After two years of broken promises, a $75 million allocation that disappeared, and a collapsed crossing left to rot — the Woodsville Bridge is finally on a national construction programme. Here is how it got there.
In a significant development for Eastern Hanover, the Woodsville Bridge — collapsed since Good Friday 2023 and a festering symbol of rural neglect — has been placed under the Government of Jamaica's Accelerated Rural Bridge Development Project.
Under the programme, the government proposes to construct 55 permanent modular bridges to accelerate the repair and rehabilitation of ageing, damaged, and inadequate infrastructure across Jamaica.

SJE Consultants Limited has been engaged by Lagan Aviation and Infrastructure Ltd., with a Feasibility Study currently underway in collaboration with the Ministry of Economic Growth and Job Creation and the National Works Agency.
This is not the result of a quiet administrative review. It is the direct consequence of what happened at the Standing Finance Committee — and one MP who refused to let the government change the subject.

"Woodsville Bridge in Eastern Hanover, which has been broken down since 2022 and is a critical link to Mayfield Falls?" Purkiss put to Works Minister Robert Nesta Morgan. It was not a rhetorical question. It was an accounting.
Morgan was placed squarely on the defensive. The exchange exposed not just the failure of a single bridge project, but the systemic inertia that had allowed a vital piece of rural infrastructure to languish through budget cycle after budget cycle while official pronouncements promised movement and delivered none.
All of a sudden, a bridge that could not make a priority list for two years found its place on a national programme. The timing is not coincidental.
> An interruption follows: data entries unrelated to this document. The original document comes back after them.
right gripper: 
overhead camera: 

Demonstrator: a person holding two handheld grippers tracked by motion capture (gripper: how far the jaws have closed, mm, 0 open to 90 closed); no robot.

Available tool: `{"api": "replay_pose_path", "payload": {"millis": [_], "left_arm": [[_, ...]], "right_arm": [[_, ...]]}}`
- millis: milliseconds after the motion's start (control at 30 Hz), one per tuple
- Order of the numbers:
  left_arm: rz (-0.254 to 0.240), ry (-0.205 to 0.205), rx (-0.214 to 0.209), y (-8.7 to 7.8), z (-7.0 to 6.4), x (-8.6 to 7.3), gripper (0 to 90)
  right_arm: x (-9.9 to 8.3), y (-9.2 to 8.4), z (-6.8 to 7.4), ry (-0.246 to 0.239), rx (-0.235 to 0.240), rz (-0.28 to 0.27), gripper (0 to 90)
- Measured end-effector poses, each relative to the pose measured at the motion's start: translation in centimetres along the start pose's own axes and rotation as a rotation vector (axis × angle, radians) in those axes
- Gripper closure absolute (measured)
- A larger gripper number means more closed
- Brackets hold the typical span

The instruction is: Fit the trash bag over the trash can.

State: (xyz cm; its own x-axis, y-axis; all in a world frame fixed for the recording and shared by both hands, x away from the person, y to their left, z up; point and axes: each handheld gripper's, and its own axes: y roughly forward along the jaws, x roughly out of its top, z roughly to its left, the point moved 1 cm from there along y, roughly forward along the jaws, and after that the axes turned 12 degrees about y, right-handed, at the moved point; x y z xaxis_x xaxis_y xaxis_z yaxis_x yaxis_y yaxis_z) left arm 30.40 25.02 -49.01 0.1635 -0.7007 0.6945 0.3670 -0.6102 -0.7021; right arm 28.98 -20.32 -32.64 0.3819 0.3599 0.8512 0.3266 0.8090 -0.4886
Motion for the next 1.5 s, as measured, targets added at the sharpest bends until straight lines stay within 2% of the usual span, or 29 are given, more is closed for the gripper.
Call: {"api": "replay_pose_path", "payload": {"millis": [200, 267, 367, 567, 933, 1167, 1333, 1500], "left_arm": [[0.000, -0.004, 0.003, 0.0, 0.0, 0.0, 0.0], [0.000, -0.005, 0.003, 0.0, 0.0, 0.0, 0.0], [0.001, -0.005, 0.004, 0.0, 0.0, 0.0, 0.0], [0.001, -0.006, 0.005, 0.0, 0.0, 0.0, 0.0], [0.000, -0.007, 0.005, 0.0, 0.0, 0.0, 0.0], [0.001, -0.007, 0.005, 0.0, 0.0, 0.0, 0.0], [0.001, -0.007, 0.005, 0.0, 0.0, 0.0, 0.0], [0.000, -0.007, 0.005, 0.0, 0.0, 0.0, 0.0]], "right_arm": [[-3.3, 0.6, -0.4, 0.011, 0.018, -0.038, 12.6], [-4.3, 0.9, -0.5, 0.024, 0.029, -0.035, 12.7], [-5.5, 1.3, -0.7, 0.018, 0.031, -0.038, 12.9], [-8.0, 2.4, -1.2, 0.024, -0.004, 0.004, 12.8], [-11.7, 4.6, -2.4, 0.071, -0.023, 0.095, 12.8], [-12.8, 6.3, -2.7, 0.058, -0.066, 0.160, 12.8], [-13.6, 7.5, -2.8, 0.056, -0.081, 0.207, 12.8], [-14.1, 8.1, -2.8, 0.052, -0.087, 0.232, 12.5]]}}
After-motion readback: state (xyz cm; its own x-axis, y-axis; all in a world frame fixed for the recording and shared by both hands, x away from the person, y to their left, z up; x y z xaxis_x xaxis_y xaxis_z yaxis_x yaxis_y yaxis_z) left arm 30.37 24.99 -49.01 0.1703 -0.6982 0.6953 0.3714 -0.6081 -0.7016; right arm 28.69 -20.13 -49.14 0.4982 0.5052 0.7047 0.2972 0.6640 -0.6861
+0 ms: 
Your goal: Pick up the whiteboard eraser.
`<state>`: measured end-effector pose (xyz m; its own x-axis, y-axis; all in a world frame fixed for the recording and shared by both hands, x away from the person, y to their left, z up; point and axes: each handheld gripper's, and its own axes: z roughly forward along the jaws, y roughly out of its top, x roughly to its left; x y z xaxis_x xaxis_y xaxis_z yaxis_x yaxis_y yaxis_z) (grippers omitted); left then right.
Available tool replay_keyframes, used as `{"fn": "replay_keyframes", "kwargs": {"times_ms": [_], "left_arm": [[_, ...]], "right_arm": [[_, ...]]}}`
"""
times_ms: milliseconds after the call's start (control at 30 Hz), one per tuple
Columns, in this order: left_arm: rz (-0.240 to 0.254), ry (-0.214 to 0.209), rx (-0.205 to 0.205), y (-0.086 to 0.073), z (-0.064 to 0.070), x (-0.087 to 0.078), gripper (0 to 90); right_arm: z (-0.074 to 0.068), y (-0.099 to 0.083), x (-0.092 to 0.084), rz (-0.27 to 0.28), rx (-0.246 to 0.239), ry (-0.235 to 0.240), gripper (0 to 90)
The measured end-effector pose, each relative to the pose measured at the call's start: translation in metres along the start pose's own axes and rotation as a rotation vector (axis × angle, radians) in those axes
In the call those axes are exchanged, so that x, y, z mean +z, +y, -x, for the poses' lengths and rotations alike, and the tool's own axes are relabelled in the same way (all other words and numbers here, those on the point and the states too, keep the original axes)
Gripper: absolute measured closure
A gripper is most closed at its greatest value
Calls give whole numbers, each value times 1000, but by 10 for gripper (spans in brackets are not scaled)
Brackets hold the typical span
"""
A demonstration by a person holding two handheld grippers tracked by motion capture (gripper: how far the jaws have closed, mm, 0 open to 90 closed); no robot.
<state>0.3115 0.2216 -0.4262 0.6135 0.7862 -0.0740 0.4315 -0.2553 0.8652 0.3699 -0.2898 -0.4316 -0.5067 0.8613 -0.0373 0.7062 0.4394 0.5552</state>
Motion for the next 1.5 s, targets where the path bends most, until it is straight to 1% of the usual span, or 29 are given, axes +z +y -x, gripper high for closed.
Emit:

WiredJa reported in January 2025 on the full scale of the crisis: more than 1,000 residents cut off from schools, health facilities, and markets; a $75 million allocation announced in 2023 absorbed into bureaucratic fog with nothing to show for it; a first bridge design scrapped because engineers had failed to properly account for the flow of the Cabarita River.
The National Works Agency, meanwhile, was advancing other projects while Woodsville remained in limbo.
The human cost was not abstract. Tour operators rerouting groups. International visitors — including a French couple spotted navigating a community-built makeshift crossing, unaware the original bridge no longer existed — gambling their safety on improvised infrastructure.
Mayfield Falls, one of Jamaica's most authentic eco-tourism attractions, haemorrhaging visitors because the access corridor had been left to rot. The economic bleeding to Hanover's tourism belt was real and ongoing.
This was the reality Purkiss carried to the Standing Finance Committee. Not statistics. Not projections. A community's lived experience, laid before a minister who had to answer for it.
The Woodsville breakthrough is not simply a constituency win — though it is that too, and an important one. It is a demonstration of what the Standing Finance Committee is designed to do: force accountability in real time, on the record, in public.
Too often, infrastructure failures in rural Jamaica survive on the quiet assumption that affected communities lack the political leverage to demand answers.
Woodsville had been waiting because no one had made the cost of waiting high enough for the government to bear. Purkiss changed that calculation.
The bridge will take 24 months to construct — which means Woodsville's long ordeal is not over yet.
Residents will be watching to ensure that an entry on a project list translates into steel, concrete, and a crossing that does not require a prayer to use. But the project is now on record, the minister is on notice, and the feasibility work has begun.
In Eastern Hanover, the bridge moved because someone refused to let it stay still.